Tim Erlin Director of IT Security and Risk Strategy Tripwire

Tripwire, Inc., a global provider of risk-based security and compliance management solutions, has announced that dynamic web application scanning is now included in IP360 at no additional cost. This critical functionality enables IP360 customers to detect and prioritize web application vulnerabilities within the context of overall information security risk.

The quantity and value of data connected to web applications make them the target of frequent cyber attacks, and according to a 2013 report from White Hat Security, 86 percent of all websites tested had at least one serious coding error.

The Tripwire WebApp360 solution enables users to automatically detect critical web applications and identify IT vulnerabilities, allowing users to focus resources on the most important threats. With the addition of web application scanning, IP360 offers customers an unprecedented, prioritized assessment of IT security risk across their entire network – from web applications to the underlying IT infrastructure supporting them.

The IP360 web application scanning solution includes coverage in all categories of the Open Web Application Security Project (OWASP) Top Ten. OWASP is the pre-eminent standards body that develops and maintains a consensus-driven list of the most critical web application security flaws.
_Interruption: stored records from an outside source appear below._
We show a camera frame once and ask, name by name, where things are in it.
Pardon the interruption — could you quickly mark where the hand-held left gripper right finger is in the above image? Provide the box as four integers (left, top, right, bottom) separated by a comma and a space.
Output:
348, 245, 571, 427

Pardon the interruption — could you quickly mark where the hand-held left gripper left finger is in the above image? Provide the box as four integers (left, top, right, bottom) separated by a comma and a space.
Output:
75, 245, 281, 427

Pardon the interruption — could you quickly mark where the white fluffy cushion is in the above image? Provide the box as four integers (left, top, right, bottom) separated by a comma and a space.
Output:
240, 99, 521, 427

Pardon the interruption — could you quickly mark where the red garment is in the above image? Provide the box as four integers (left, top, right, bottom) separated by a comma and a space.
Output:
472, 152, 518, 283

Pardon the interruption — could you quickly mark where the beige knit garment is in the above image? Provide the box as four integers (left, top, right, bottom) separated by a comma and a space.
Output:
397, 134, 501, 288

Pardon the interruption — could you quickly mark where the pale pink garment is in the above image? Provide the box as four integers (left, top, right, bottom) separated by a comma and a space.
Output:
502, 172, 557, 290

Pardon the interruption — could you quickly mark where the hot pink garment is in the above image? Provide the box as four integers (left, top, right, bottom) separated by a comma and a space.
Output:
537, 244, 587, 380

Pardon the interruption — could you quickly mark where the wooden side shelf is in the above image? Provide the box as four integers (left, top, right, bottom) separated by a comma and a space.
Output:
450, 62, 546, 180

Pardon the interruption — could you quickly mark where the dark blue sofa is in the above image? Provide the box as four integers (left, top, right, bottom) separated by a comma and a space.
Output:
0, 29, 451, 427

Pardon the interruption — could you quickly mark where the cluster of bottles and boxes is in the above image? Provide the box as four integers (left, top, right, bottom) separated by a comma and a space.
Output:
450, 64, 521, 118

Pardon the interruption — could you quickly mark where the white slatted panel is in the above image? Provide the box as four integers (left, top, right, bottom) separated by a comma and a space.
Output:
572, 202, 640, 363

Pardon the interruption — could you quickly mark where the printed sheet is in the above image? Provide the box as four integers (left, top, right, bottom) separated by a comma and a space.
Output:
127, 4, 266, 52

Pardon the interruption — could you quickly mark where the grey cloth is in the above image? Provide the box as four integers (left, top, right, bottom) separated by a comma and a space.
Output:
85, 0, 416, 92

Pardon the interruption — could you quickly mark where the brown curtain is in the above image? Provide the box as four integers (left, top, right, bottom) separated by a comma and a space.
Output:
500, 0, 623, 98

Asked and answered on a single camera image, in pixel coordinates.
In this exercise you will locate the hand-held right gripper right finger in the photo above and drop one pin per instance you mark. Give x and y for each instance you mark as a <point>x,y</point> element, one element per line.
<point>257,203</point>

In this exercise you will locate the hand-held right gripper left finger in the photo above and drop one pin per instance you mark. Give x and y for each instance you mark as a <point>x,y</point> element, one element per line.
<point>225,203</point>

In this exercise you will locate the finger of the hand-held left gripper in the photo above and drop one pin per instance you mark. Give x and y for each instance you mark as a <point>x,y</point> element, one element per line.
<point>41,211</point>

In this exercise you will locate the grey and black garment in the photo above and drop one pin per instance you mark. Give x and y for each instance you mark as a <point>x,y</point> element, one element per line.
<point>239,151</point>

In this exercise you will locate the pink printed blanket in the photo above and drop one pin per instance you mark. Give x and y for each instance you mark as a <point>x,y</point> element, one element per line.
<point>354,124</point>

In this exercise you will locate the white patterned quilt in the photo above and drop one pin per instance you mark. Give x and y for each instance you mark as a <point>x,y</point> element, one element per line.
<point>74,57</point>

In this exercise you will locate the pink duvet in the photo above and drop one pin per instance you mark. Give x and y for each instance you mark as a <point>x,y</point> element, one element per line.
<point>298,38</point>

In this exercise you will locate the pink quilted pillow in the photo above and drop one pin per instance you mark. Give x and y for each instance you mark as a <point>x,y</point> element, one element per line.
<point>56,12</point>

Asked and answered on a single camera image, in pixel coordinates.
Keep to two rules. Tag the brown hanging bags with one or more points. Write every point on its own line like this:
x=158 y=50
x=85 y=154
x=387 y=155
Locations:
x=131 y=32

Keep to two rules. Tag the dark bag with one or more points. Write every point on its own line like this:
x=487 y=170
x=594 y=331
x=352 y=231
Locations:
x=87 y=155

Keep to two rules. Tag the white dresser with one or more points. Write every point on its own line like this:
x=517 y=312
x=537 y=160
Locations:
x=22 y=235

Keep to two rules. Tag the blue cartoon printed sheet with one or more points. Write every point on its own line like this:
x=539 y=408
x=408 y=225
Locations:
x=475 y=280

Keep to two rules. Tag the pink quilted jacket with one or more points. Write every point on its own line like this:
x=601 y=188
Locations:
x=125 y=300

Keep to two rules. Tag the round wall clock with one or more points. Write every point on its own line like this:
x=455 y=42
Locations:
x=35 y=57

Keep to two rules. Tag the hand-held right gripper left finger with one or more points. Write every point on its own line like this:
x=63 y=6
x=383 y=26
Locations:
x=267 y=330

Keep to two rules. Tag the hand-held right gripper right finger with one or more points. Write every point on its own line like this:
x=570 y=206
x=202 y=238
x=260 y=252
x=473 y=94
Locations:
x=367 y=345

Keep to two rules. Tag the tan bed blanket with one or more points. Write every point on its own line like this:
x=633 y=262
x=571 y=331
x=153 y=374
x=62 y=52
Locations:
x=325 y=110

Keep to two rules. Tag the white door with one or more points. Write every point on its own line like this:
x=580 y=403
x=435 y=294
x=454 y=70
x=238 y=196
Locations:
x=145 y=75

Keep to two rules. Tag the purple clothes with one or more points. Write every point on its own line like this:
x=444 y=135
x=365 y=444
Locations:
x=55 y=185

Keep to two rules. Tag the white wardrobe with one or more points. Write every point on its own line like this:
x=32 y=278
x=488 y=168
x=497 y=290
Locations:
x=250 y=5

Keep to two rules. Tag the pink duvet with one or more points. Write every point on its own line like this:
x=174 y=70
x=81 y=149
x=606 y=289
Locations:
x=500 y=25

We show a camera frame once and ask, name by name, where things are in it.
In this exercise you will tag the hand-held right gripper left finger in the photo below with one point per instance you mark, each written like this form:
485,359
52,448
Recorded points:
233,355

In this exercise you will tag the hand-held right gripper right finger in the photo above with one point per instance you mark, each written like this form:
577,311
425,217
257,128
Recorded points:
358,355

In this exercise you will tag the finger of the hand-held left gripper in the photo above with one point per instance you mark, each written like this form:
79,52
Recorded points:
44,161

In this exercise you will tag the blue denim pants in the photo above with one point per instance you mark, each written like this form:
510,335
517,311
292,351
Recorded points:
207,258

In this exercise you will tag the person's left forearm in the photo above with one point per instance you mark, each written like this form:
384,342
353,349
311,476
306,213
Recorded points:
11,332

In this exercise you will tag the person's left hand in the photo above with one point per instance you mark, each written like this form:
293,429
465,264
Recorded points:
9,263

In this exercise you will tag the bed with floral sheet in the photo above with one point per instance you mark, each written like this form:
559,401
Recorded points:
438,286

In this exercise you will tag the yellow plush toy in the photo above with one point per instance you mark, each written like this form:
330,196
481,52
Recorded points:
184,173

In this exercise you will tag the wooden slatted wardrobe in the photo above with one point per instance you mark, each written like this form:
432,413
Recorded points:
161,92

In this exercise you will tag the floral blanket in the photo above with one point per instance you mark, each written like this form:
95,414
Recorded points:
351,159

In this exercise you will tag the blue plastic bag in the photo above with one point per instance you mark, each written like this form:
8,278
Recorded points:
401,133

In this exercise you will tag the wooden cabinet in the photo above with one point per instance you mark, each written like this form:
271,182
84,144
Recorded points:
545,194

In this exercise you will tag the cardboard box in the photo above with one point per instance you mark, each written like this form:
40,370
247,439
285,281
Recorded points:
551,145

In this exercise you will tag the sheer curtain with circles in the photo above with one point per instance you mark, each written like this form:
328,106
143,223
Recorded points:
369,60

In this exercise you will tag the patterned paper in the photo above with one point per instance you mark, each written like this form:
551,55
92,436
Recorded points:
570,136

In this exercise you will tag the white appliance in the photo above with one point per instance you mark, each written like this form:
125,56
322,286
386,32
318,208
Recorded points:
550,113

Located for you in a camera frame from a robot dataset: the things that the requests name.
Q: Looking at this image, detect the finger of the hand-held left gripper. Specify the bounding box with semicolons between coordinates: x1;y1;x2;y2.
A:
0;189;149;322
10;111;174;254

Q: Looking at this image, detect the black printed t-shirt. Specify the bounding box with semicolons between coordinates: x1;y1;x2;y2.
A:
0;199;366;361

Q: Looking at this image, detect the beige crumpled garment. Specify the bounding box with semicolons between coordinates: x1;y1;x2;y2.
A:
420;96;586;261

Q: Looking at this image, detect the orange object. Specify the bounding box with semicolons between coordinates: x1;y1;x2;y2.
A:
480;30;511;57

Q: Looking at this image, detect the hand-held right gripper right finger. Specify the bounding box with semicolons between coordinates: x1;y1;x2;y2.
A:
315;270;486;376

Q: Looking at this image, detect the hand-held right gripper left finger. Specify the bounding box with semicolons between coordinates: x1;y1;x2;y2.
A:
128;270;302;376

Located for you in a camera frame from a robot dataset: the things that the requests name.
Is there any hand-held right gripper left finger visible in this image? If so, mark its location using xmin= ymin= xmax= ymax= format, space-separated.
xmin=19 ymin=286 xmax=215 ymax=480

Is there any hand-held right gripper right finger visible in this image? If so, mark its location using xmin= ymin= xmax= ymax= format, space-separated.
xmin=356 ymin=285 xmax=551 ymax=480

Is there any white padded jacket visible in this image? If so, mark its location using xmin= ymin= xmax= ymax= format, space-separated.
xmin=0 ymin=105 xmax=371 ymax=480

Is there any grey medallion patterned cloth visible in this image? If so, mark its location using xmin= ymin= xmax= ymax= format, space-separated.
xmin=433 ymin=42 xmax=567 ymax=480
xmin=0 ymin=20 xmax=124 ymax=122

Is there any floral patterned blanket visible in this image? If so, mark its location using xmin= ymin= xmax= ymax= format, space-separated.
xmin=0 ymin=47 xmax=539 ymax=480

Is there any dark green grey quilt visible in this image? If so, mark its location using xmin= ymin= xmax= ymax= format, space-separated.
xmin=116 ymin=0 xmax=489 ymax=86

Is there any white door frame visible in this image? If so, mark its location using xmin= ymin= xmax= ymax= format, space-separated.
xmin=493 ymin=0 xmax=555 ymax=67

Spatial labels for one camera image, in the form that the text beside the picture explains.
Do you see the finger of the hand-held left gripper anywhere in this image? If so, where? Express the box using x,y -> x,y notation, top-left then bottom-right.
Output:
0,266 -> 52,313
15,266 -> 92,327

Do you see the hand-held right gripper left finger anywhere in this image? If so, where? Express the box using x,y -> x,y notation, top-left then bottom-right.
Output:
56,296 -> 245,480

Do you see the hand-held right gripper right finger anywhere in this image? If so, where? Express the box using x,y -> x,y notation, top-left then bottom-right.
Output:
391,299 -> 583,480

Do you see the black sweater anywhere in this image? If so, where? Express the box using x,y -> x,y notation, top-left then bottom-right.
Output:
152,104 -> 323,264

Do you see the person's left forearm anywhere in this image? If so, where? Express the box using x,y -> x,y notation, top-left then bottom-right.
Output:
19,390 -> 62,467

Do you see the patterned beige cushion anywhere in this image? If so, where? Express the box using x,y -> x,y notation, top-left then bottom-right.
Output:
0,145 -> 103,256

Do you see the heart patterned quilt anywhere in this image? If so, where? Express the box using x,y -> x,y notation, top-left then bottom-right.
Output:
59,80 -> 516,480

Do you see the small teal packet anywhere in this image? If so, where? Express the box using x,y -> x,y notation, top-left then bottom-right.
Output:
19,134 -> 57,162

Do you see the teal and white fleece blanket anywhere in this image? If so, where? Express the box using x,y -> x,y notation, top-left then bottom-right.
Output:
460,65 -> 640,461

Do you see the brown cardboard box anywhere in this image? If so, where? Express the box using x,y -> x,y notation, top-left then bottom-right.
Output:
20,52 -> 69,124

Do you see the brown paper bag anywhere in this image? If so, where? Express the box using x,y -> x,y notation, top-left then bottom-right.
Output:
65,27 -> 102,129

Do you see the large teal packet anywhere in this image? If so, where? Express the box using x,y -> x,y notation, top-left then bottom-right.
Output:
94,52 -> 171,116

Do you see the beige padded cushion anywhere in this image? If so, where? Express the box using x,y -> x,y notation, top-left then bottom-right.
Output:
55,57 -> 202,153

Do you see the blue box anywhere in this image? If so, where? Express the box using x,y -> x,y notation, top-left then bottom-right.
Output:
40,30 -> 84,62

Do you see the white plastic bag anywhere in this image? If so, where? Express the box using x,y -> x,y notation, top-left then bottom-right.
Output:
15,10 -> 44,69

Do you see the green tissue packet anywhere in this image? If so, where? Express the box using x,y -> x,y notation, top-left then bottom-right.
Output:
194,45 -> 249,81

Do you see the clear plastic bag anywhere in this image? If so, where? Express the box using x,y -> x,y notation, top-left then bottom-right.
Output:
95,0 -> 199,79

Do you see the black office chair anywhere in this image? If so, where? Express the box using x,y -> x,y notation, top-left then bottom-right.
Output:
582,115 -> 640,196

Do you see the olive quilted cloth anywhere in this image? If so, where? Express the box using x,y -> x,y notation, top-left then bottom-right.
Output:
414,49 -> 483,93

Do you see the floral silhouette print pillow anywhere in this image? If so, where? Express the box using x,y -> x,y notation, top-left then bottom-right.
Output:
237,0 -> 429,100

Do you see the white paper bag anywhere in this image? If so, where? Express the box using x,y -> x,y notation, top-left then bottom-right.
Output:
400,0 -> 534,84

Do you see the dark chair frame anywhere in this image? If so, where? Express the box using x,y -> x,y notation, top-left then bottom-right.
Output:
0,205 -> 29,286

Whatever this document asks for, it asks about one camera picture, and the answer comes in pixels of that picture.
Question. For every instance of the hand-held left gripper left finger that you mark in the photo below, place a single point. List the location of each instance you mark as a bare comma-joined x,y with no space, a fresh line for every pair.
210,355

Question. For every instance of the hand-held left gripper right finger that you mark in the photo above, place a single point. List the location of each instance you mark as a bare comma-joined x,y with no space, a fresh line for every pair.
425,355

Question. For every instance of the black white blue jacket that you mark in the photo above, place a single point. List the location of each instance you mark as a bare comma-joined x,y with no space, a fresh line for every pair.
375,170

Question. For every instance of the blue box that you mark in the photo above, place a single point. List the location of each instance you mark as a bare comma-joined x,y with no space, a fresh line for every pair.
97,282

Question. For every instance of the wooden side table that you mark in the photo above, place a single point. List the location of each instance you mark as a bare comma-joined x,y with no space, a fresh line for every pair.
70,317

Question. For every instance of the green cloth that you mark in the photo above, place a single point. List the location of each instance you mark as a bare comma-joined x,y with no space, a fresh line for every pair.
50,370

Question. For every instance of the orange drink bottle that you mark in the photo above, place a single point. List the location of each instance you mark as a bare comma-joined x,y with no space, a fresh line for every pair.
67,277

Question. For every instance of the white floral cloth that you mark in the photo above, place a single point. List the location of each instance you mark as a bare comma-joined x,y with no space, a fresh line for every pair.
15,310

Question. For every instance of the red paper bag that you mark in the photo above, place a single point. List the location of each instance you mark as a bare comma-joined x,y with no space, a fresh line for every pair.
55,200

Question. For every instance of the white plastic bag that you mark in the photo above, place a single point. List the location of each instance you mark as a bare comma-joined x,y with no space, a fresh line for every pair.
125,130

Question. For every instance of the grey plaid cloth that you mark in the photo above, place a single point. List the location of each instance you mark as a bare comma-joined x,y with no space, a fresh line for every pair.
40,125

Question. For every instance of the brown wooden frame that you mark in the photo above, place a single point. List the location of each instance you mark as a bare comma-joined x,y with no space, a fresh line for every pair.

The OWASP Top Ten is used by the U.S. Defense Information Systems Agency’s (DISA) DoD Information Assurance Certification and Accreditation Process (DIACAP) and is recommended by the U.S. Federal Trade Commission and MITRE, and it has been adopted by the Payment Card Industry Data Security Standards Council for the PCI Data Security Standard (PCI DSS) as well as many other standards.

“Web applications are widely used across enterprise – both internally and externally – but vulnerabilities in these critical applications aren’t detected with traditional network vulnerability scans,” said Tim Erlin, director of IT security and risk strategy for Tripwire. “The WebApp360 solution aims to close this gap by detecting web application vulnerabilities and presenting them in the context of overall network security.”

WebApp360 and IP360 are now part of the Tripwire security solution portfolio following its recent acquisition of nCircle.

Tripwire is a leading global provider of risk-based security and compliance management solutions, enabling enterprises, government agencies and service providers to effectively connect security to their business. Tripwire provides the broadest set of foundational security controls including security configuration management, vulnerability management, file integrity monitoring, log and event management. Tripwire solutions deliver unprecedented visibility, business context and security business intelligence allowing extended enterprises to protect sensitive data from breaches, vulnerabilities, and threats.